* Try it:
Write every record out again exactly as shown below.
________________________
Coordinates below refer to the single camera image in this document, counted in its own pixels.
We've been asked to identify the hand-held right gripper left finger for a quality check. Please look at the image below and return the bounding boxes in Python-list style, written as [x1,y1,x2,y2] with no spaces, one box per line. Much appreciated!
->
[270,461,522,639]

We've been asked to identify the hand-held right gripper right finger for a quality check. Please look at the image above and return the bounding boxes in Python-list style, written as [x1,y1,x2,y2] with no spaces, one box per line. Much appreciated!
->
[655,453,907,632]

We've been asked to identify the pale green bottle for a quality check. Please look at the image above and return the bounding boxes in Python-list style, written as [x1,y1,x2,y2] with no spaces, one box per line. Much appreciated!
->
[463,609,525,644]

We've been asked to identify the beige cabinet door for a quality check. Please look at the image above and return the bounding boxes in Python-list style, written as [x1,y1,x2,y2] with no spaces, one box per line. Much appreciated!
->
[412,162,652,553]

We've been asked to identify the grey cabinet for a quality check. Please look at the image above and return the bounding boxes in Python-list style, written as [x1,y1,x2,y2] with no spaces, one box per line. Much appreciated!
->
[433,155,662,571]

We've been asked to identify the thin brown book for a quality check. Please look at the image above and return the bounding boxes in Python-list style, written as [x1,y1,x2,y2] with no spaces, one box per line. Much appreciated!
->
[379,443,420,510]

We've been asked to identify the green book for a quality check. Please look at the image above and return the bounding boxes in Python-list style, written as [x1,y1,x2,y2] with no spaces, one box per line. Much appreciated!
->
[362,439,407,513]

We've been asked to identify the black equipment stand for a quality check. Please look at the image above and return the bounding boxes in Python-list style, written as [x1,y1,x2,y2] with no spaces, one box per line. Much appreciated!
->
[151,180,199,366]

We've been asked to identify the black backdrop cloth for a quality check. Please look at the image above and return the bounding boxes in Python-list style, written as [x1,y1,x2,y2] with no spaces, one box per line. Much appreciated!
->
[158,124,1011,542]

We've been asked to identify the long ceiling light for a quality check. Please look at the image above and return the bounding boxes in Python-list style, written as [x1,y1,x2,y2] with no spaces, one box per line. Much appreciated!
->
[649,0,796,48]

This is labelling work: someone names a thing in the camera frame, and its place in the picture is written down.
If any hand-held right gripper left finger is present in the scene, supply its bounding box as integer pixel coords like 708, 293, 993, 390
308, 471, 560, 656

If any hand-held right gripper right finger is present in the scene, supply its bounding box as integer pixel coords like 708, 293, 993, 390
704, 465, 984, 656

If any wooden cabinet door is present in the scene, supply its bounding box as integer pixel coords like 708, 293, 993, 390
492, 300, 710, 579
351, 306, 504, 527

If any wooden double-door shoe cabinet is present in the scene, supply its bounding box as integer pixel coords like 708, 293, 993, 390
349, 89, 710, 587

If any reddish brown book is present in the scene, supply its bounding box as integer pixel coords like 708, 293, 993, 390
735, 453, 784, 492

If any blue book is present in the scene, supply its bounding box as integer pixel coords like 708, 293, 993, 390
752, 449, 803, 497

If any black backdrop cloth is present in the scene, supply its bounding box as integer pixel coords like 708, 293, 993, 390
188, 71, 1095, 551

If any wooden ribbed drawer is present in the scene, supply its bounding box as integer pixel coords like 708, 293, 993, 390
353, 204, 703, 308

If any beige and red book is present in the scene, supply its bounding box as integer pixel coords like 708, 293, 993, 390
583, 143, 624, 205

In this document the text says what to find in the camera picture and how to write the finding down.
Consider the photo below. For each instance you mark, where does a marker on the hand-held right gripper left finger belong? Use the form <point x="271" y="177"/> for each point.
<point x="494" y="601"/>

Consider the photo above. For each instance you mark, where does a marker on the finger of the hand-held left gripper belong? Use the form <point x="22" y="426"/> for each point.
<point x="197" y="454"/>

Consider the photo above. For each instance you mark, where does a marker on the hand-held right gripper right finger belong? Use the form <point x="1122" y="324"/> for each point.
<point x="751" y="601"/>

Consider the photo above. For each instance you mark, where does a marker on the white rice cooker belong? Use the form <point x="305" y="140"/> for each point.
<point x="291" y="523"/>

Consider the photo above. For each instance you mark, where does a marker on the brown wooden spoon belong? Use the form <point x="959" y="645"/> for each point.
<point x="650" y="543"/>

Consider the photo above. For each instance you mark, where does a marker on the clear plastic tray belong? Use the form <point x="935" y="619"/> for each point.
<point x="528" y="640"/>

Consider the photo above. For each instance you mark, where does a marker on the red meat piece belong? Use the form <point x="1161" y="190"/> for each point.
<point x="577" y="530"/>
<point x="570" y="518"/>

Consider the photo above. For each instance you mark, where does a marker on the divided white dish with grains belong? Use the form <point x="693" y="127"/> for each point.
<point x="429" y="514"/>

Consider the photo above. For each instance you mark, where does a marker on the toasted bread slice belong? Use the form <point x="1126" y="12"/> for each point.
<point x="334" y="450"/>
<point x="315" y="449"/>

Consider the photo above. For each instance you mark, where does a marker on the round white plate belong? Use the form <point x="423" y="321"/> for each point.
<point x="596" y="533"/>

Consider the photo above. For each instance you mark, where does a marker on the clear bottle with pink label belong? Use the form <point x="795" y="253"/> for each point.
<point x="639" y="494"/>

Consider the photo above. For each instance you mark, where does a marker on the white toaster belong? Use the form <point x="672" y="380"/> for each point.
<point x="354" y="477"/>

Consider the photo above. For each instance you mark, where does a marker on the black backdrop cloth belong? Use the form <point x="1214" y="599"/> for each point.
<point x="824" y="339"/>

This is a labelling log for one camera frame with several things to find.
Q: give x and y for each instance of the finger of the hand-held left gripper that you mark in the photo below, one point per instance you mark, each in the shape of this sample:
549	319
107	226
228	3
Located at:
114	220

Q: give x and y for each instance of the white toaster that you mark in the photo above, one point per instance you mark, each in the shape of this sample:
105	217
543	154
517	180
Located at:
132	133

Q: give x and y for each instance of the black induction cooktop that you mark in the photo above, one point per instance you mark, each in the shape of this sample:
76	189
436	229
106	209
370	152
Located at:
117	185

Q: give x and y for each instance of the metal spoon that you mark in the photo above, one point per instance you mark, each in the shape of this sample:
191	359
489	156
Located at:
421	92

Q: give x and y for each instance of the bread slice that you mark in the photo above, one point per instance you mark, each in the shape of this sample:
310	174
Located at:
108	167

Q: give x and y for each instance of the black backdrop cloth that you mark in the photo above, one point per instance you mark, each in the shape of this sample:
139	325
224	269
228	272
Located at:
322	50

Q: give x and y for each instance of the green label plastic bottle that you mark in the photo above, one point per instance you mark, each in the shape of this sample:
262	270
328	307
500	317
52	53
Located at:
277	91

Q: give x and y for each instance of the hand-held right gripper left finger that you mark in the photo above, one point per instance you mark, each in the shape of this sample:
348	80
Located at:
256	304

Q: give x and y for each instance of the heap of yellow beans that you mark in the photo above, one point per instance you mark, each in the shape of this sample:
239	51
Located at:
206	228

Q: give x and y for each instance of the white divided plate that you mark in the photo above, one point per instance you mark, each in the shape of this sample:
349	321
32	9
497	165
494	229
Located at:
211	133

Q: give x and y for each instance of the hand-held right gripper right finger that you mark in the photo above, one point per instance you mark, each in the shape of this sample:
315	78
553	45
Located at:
________________________
* Task answer:
Coordinates below refer to the single camera image in this document, counted in its own pixels.
We've been asked to identify the hand-held right gripper left finger for a quality check. Please look at the image below and return the bounding boxes in Python-list style, written as [x1,y1,x2,y2] with no spaces, one box per line. Much appreciated!
->
[270,461,522,639]

We've been asked to identify the hand-held right gripper right finger for a quality check. Please look at the image above and return the bounding boxes in Python-list style, written as [x1,y1,x2,y2] with no spaces, one box per line. Much appreciated!
->
[655,453,907,632]

We've been asked to identify the pale green bottle for a quality check. Please look at the image above and return the bounding boxes in Python-list style, written as [x1,y1,x2,y2] with no spaces, one box per line. Much appreciated!
->
[463,609,525,644]

We've been asked to identify the beige cabinet door for a quality check. Please look at the image above and return the bounding boxes in Python-list style, written as [x1,y1,x2,y2] with no spaces, one box per line. Much appreciated!
->
[412,162,652,553]

We've been asked to identify the grey cabinet for a quality check. Please look at the image above and return the bounding boxes in Python-list style, written as [x1,y1,x2,y2] with no spaces, one box per line. Much appreciated!
->
[433,155,662,571]

We've been asked to identify the thin brown book for a quality check. Please look at the image above and return the bounding boxes in Python-list style, written as [x1,y1,x2,y2] with no spaces, one box per line. Much appreciated!
->
[379,443,420,510]

We've been asked to identify the green book for a quality check. Please look at the image above and return the bounding boxes in Python-list style, written as [x1,y1,x2,y2] with no spaces, one box per line. Much appreciated!
->
[362,439,407,513]

We've been asked to identify the black equipment stand for a quality check. Please look at the image above and return the bounding boxes in Python-list style, written as [x1,y1,x2,y2] with no spaces, one box per line. Much appreciated!
->
[151,180,199,366]

We've been asked to identify the black backdrop cloth for a quality check. Please look at the image above and return the bounding boxes in Python-list style, written as [x1,y1,x2,y2] with no spaces, one box per line. Much appreciated!
->
[158,124,1011,542]

We've been asked to identify the long ceiling light for a quality check. Please look at the image above and return the bounding boxes in Python-list style, written as [x1,y1,x2,y2] with no spaces, one box per line. Much appreciated!
->
[649,0,796,48]

This is labelling work: someone names a thing in the camera frame, and its place in the picture is written down.
If any hand-held right gripper left finger is present in the scene, supply its bounding box as integer pixel coords like 708, 293, 993, 390
308, 471, 560, 656

If any hand-held right gripper right finger is present in the scene, supply its bounding box as integer pixel coords like 708, 293, 993, 390
704, 465, 984, 656

If any wooden cabinet door is present in the scene, supply its bounding box as integer pixel coords like 708, 293, 993, 390
492, 300, 710, 579
351, 306, 504, 527

If any wooden double-door shoe cabinet is present in the scene, supply its bounding box as integer pixel coords like 708, 293, 993, 390
349, 89, 710, 587

If any reddish brown book is present in the scene, supply its bounding box as integer pixel coords like 708, 293, 993, 390
735, 453, 784, 492

If any blue book is present in the scene, supply its bounding box as integer pixel coords like 708, 293, 993, 390
752, 449, 803, 497

If any black backdrop cloth is present in the scene, supply its bounding box as integer pixel coords like 708, 293, 993, 390
188, 71, 1095, 551

If any wooden ribbed drawer is present in the scene, supply its bounding box as integer pixel coords like 708, 293, 993, 390
353, 204, 703, 308

If any beige and red book is present in the scene, supply its bounding box as integer pixel coords like 708, 293, 993, 390
583, 143, 624, 205

In this document the text says what to find in the camera picture and how to write the finding down.
Consider the photo below. For each instance you mark, where does a marker on the hand-held right gripper left finger belong? Use the form <point x="271" y="177"/> for each point.
<point x="494" y="601"/>

Consider the photo above. For each instance you mark, where does a marker on the finger of the hand-held left gripper belong? Use the form <point x="22" y="426"/> for each point.
<point x="197" y="454"/>

Consider the photo above. For each instance you mark, where does a marker on the hand-held right gripper right finger belong? Use the form <point x="1122" y="324"/> for each point.
<point x="751" y="601"/>

Consider the photo above. For each instance you mark, where does a marker on the white rice cooker belong? Use the form <point x="305" y="140"/> for each point.
<point x="291" y="523"/>

Consider the photo above. For each instance you mark, where does a marker on the brown wooden spoon belong? Use the form <point x="959" y="645"/> for each point.
<point x="650" y="543"/>

Consider the photo above. For each instance you mark, where does a marker on the clear plastic tray belong? Use the form <point x="935" y="619"/> for each point.
<point x="528" y="640"/>

Consider the photo above. For each instance you mark, where does a marker on the red meat piece belong? Use the form <point x="1161" y="190"/> for each point.
<point x="577" y="530"/>
<point x="570" y="518"/>

Consider the photo above. For each instance you mark, where does a marker on the divided white dish with grains belong? Use the form <point x="693" y="127"/> for each point.
<point x="429" y="514"/>

Consider the photo above. For each instance you mark, where does a marker on the toasted bread slice belong? Use the form <point x="1126" y="12"/> for each point.
<point x="334" y="450"/>
<point x="315" y="449"/>

Consider the photo above. For each instance you mark, where does a marker on the round white plate belong? Use the form <point x="423" y="321"/> for each point.
<point x="596" y="533"/>

Consider the photo above. For each instance you mark, where does a marker on the clear bottle with pink label belong? Use the form <point x="795" y="253"/> for each point.
<point x="639" y="494"/>

Consider the photo above. For each instance you mark, where does a marker on the white toaster belong? Use the form <point x="672" y="380"/> for each point.
<point x="354" y="477"/>

Consider the photo above. For each instance you mark, where does a marker on the black backdrop cloth belong? Use the form <point x="1214" y="599"/> for each point.
<point x="824" y="339"/>

This is a labelling log for one camera frame with several things to find.
Q: give x and y for each instance of the finger of the hand-held left gripper that you mark in the photo below, one point per instance you mark, each in the shape of this sample:
549	319
107	226
228	3
Located at:
114	220

Q: give x and y for each instance of the white toaster that you mark in the photo above, one point per instance you mark, each in the shape of this sample:
105	217
543	154
517	180
Located at:
132	133

Q: give x and y for each instance of the black induction cooktop that you mark in the photo above, one point per instance you mark, each in the shape of this sample:
76	189
436	229
106	209
370	152
Located at:
117	185

Q: give x and y for each instance of the metal spoon that you mark in the photo above, one point per instance you mark, each in the shape of this sample:
191	359
489	156
Located at:
421	92

Q: give x and y for each instance of the bread slice that you mark in the photo above, one point per instance you mark, each in the shape of this sample:
310	174
Located at:
108	167

Q: give x and y for each instance of the black backdrop cloth that you mark in the photo above, one point per instance you mark, each in the shape of this sample:
139	325
224	269
228	272
Located at:
322	50

Q: give x and y for each instance of the green label plastic bottle that you mark in the photo above, one point per instance you mark, each in the shape of this sample:
262	270
328	307
500	317
52	53
Located at:
277	91

Q: give x and y for each instance of the hand-held right gripper left finger that you mark in the photo above, one point per instance you mark, each in the shape of this sample:
348	80
Located at:
256	304

Q: give x and y for each instance of the heap of yellow beans that you mark in the photo above, one point per instance you mark, each in the shape of this sample:
239	51
Located at:
206	228

Q: give x and y for each instance of the white divided plate that you mark in the photo above, one point per instance you mark, each in the shape of this sample:
349	321
32	9
497	165
494	229
Located at:
211	133

Q: give x and y for each instance of the hand-held right gripper right finger that you mark in the photo above, one point per instance you mark, each in the shape of this sample:
315	78
553	45
Located at:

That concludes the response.